Ciudades que mal conocí, sobre las que bailé alguna danza sólo avivada por mi propia presencia, insignificante pero joven. Qué puedo contar sobre ellas sino algo de mí, insignificante pero cierto. ¿La danza?  un mero pretexto para recorrer un camino, mal pagado, y muchas veces caprichoso, como aquella vez que pasé por Viena, rumbo a Praga, y a los dos días, después de la función, otra vez desandar la misma vía, volver a parar en la estación de Viena rumbo a algún pueblo - insignificante de Austria -, lo que no lo era, el nombre de aquel tren: Orient Express.

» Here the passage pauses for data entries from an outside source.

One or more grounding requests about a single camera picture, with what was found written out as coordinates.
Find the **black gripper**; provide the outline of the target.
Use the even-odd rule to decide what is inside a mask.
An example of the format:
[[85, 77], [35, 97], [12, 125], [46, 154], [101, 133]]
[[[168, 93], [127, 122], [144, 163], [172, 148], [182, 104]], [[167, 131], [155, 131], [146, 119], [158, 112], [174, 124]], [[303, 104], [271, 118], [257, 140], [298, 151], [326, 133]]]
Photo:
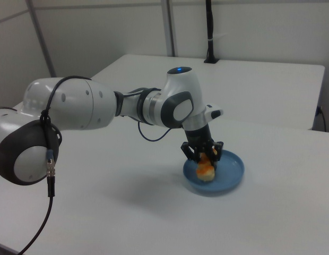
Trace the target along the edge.
[[187, 159], [199, 162], [201, 160], [200, 152], [206, 152], [211, 165], [217, 168], [224, 143], [222, 141], [213, 141], [209, 125], [206, 124], [197, 130], [185, 130], [185, 134], [187, 142], [183, 142], [180, 148]]

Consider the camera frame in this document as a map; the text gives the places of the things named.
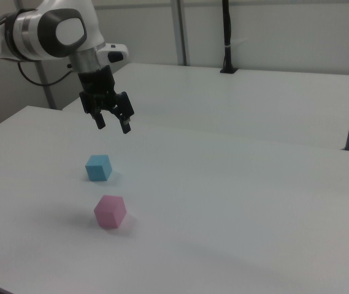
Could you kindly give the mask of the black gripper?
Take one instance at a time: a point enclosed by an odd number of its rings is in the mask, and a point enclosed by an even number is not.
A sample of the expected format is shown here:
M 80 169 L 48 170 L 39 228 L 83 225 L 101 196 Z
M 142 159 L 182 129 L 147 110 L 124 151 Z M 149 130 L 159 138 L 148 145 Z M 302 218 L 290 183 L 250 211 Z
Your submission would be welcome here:
M 98 129 L 105 127 L 102 110 L 118 116 L 124 134 L 131 131 L 133 107 L 126 92 L 115 92 L 115 80 L 110 66 L 91 73 L 80 73 L 83 91 L 80 93 L 83 109 L 95 120 Z

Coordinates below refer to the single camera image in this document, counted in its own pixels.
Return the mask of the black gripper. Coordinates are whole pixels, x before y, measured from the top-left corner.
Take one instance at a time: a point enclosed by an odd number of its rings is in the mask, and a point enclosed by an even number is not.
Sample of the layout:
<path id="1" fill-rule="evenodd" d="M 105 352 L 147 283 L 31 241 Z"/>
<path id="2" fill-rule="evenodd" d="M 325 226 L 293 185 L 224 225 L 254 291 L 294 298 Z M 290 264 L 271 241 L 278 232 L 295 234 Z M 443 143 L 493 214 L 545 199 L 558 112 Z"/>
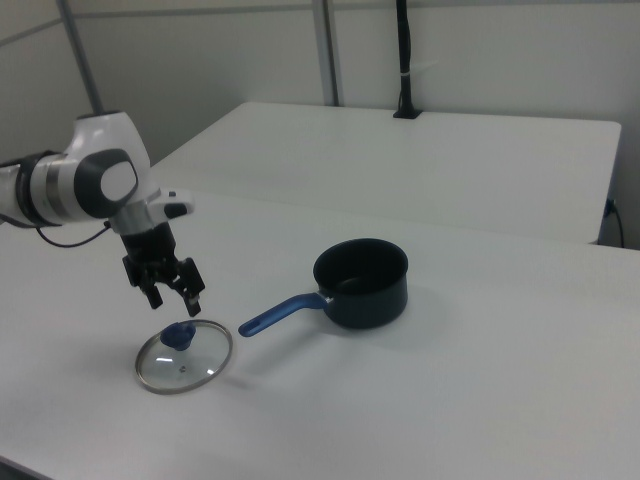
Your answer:
<path id="1" fill-rule="evenodd" d="M 178 260 L 176 241 L 168 222 L 143 233 L 122 235 L 126 250 L 123 264 L 130 284 L 140 287 L 152 309 L 163 304 L 156 286 L 171 287 L 184 301 L 187 313 L 195 317 L 201 312 L 200 294 L 204 280 L 192 258 Z"/>

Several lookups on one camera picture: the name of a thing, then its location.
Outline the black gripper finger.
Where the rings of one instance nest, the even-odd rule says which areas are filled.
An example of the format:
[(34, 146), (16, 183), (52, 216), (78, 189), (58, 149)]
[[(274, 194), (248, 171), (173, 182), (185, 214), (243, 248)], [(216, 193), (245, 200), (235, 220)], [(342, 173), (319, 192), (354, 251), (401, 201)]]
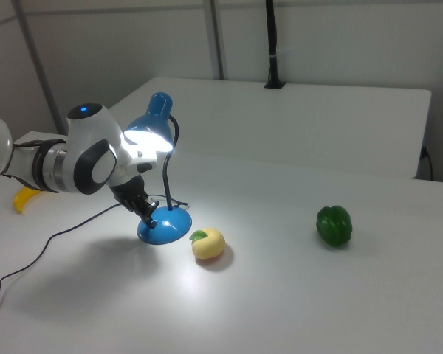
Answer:
[(153, 219), (152, 214), (156, 210), (156, 207), (142, 208), (137, 207), (134, 213), (140, 217), (141, 221), (149, 229), (154, 229), (157, 225), (157, 221)]
[(152, 215), (154, 210), (159, 206), (159, 202), (150, 197), (142, 197), (140, 202), (141, 215)]

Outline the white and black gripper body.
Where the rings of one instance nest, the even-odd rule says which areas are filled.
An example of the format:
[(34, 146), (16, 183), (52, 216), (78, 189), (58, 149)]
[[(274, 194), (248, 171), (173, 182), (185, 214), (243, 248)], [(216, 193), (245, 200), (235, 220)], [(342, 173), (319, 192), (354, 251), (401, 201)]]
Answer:
[(156, 167), (157, 154), (136, 145), (110, 144), (109, 148), (115, 160), (109, 173), (109, 187), (115, 199), (134, 212), (142, 197), (149, 197), (142, 175)]

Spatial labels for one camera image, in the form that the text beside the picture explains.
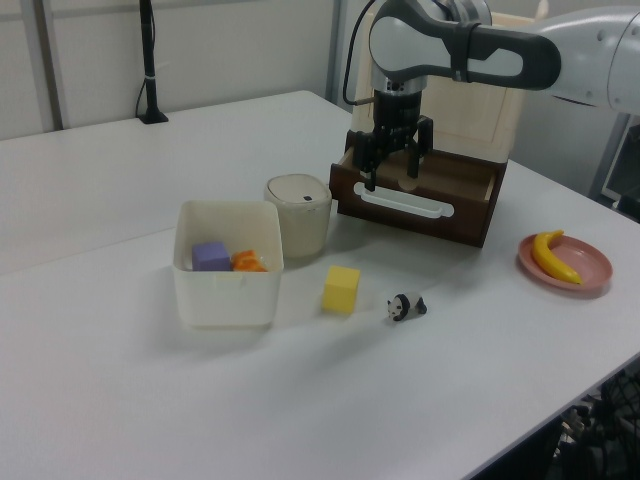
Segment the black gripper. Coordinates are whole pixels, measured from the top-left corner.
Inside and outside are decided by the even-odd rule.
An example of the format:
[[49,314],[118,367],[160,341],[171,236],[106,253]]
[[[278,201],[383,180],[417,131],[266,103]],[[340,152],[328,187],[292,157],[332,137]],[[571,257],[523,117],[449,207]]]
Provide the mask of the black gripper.
[[407,176],[416,179],[420,161],[433,148],[433,120],[420,115],[422,93],[392,95],[374,93],[373,132],[357,131],[351,135],[352,164],[364,178],[364,186],[374,192],[380,151],[399,151],[407,154]]

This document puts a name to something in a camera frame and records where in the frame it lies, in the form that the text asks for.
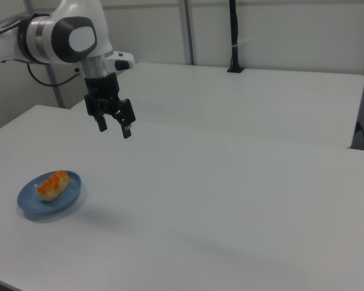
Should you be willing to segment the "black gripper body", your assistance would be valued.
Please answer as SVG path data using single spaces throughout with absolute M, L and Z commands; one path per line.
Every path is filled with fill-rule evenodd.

La foto de la Estación de Viena: un vienés, tomando el té en una confitería inocentemente demodé, atemporal, como lo son siempre los salones de té en las estaciones de tren de la vieja Europa. El muy pálido, con polvo en la cara y la boca pintada de rojo.
El placer de un cuarto de hotel - con desayuno - después de una habitación prestada - sin desayuno -.
Otro día, de otro año, de otra gira,  en  nuestro compartimento del Orient Express repleto de baúles enormes, pesados, ridículos, viajaba un periodista ruso. Todo un personaje con barba, pipa y máquina de escribir portátil. Un comunista romántico y nostálgico, que hablaba varios idiomas y sentía nostalgia de su vida, de su juventud, de sus ideales, arrobado por encontrarse en el Orient Express con un grupo de bailarinas argentinas que lo miraban como a una rara especie en extinción a la que se  tiene oportunidad de ver por primera y última vez.